One mans junk is another mans treasure. Do you know the person who threw it away or was this just some random find?


----------



## Steady Fred (Jul 8, 2011)

ebow86 said:


> One mans junk is another mans treasure. Do you know the person who threw it away or was this just some random find?


 
A little of both. Someone at work was cleaning out their office, and it was piled up on top of a bunch of other stuff. I raided the pile for other cool stuff, but this was special. I bought an SL20 in 1984, and it was the second generation of this light.

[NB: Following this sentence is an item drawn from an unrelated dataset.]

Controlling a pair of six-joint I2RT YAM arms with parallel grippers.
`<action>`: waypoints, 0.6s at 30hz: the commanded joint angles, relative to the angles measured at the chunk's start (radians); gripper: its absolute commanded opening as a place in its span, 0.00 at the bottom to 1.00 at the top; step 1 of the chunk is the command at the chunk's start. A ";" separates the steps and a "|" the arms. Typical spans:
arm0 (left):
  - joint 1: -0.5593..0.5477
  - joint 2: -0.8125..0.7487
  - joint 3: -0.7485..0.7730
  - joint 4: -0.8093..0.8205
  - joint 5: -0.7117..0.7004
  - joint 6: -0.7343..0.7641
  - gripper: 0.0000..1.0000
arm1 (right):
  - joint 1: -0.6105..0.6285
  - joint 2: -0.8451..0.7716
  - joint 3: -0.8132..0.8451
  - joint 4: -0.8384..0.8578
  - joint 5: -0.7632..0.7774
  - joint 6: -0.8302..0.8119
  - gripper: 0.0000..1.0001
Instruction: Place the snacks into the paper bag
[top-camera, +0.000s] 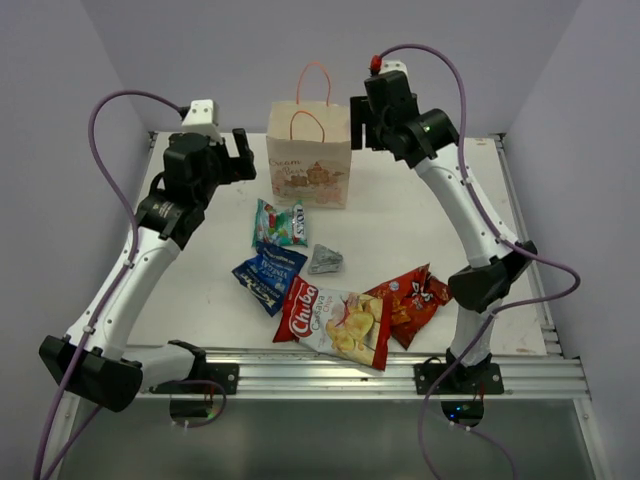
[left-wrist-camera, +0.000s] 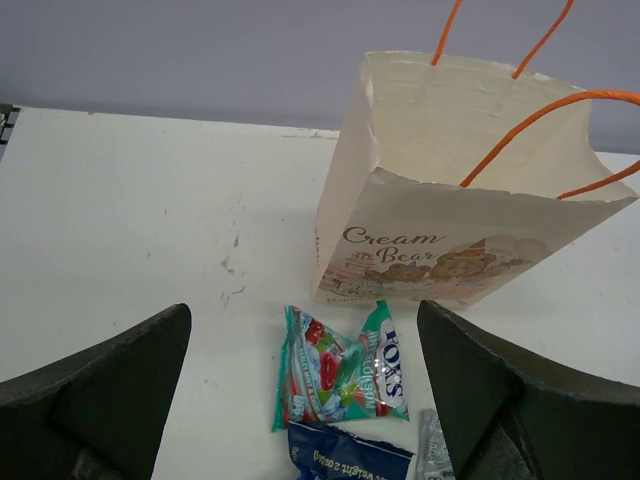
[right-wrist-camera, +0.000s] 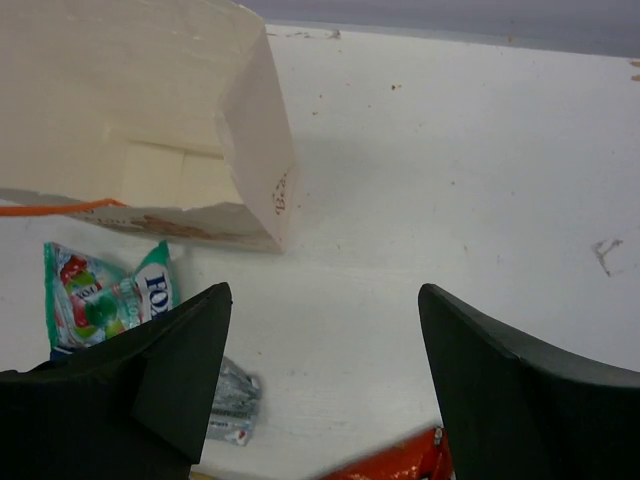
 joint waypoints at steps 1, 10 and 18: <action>0.012 -0.005 -0.001 0.009 0.006 -0.039 1.00 | -0.001 0.041 0.042 0.170 -0.027 -0.035 0.80; 0.012 -0.034 -0.073 0.004 0.043 -0.076 1.00 | -0.007 0.186 0.132 0.284 -0.071 -0.095 0.73; 0.012 -0.050 -0.105 -0.004 0.043 -0.088 1.00 | -0.010 0.263 0.105 0.310 -0.108 -0.062 0.70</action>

As far back as then I wanted an original SL20. There was no charger sleeve with, but I got an Empire charger with a charge indicator that wil, hopefully keep me from frying batteries


----------



## ericjohn (Jul 12, 2011)

Isn't this one of the direct descendents of the Kel-Lite? I know Maglite and Streamlight are both inspired by the former Kel Lite. Anyways I just think that's pretty good that you found one in the trash no less. That's pretty good.


----------



## varmint (Aug 10, 2011)

1st I do have an old Kel Light if anyone needs it with a story behind it, would trade for?????
2nd I use a SL20 Streamlight almost daily which I bought in 1979 and used every sicnce then.


----------



## ebow86 (Aug 10, 2011)

varmint said:


> 1st I do have an old Kel Light if anyone needs it with a story behind it, would trade for?????
> 2nd I use a SL20 Streamlight almost daily which I bought in 1979 and used every sicnce then.


 
Wow, since 1979, I wasn't even born yet I guess that speaks volumes on the reliability of streamlights. Do you have any guess as to how many bulbs and batteries you've had to replace in that time?


----------